The Sandbox gives you a blazing fast feedback loop for the functionality you are developing, removing the need to have to go through the full package, deploy, and launch on a remote cluster.

Packaging: Build-generated Artifacts

Once we are confident that the application functions as we expect, we can build a package. Cloudflow applications are packaged as a single docker image that contains the necessary dependencies to run the different Streamlets on their respective backends. That image gets published to a docker repository of your choice.

Deployment: kubectl Extensions for a YAML-less experience

At this stage, we are ready to deploy our application to a Cloudflow-enabled Kubernetes cluster.
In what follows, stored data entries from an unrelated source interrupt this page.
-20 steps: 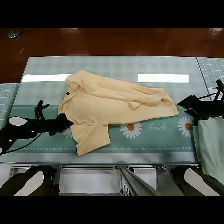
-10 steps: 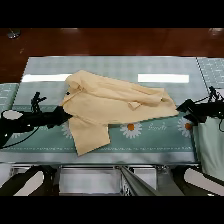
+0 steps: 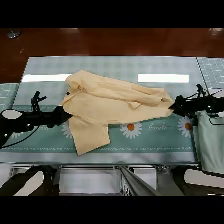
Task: Fold the shirts.
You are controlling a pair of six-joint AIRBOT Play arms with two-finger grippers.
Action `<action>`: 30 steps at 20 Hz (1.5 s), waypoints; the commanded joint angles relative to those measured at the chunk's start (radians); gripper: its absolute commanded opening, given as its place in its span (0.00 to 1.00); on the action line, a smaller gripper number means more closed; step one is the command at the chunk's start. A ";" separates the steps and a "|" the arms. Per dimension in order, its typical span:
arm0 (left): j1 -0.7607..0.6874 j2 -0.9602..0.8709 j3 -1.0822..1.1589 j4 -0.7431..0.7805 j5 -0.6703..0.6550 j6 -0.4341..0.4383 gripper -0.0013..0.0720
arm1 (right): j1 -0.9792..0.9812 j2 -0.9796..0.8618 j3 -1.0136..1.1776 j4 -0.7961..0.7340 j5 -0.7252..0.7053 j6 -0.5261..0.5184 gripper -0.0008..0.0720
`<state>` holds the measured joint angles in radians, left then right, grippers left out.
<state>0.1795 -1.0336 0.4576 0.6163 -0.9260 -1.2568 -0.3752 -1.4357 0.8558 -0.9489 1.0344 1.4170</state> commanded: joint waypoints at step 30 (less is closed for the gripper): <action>-0.014 0.491 1.435 0.772 -0.450 -0.241 0.07 | 0.054 0.885 1.088 -0.317 0.518 0.118 0.04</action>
<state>0.1783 -0.5976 2.0029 1.3056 -1.3441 -1.4750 -0.3218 -0.5724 1.9667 -1.2453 1.4673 1.5135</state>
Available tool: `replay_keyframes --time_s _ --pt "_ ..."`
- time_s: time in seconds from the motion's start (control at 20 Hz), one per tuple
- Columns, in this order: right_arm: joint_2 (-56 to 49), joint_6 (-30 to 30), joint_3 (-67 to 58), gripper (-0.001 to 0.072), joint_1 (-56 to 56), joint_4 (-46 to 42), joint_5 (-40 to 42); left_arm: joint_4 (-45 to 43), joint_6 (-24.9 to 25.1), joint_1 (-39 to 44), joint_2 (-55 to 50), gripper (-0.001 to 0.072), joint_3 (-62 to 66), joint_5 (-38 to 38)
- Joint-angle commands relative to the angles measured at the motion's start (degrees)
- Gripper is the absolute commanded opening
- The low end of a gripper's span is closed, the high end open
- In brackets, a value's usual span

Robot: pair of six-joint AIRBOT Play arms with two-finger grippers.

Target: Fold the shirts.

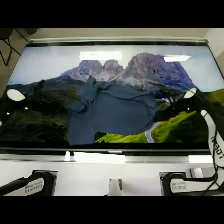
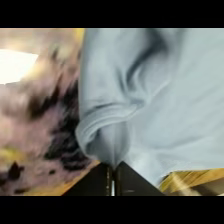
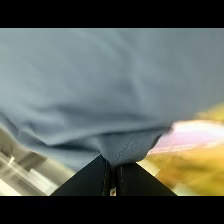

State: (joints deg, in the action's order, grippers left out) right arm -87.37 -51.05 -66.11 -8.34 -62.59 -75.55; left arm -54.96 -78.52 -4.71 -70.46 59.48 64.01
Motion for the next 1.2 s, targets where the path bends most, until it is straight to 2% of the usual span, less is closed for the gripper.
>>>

In contrast with the usual YAML-full experience that typical K8s deployments require, with Cloudflow we use the blueprint information and the Streamlet definitions to auto-generate an application deployment.

Cloudflow also comes with a kubectl plugin that augments the capabilities of your local kubectl installation to work with Cloudflow applications. You use your usual kubectl commands to auth against your target cluster. Then, with the kubectl cloudflow plugin we can deploy and manage a Cloudflow application as a single logical unit.

$ kubectl cloudflow deploy docker-registry/app-image:version

This method is not only dev-friendly, but also compatible with the typical CI/CD deployments to allow you to take the application from dev to production in a controlled way.


As a developer, Cloudflow gives you a set of powerful tools to accelerate the application development process: - The Streamlet API, lets you focus on business value and use your knowledge of widely popular streaming runtimes, like Akka Streams, Apache Spark Structured Streaming, and Apache Flink to create full-fledged streaming applications. - The blueprint lets you easily compose your application with the peace of mind that a verification phase, informed by schema definitions, provides. - The Sandbox lets you exercise the complete application in seconds, giving you a real-time feedback loop to speed up the debugging and validation phases.

And with a fully developed application, the kubectl cloudflow plugin gives you the ability to deploy and control the lifecycle of your application on an enabled K8s cluster.

Cloudflow takes away the pain of creating and deploying distributed applications on Kubernetes, speeds up your development process, and gives you full control over the operational deployment.

In a nutshell, it gives you distributed application development super-powers on Kubernetes.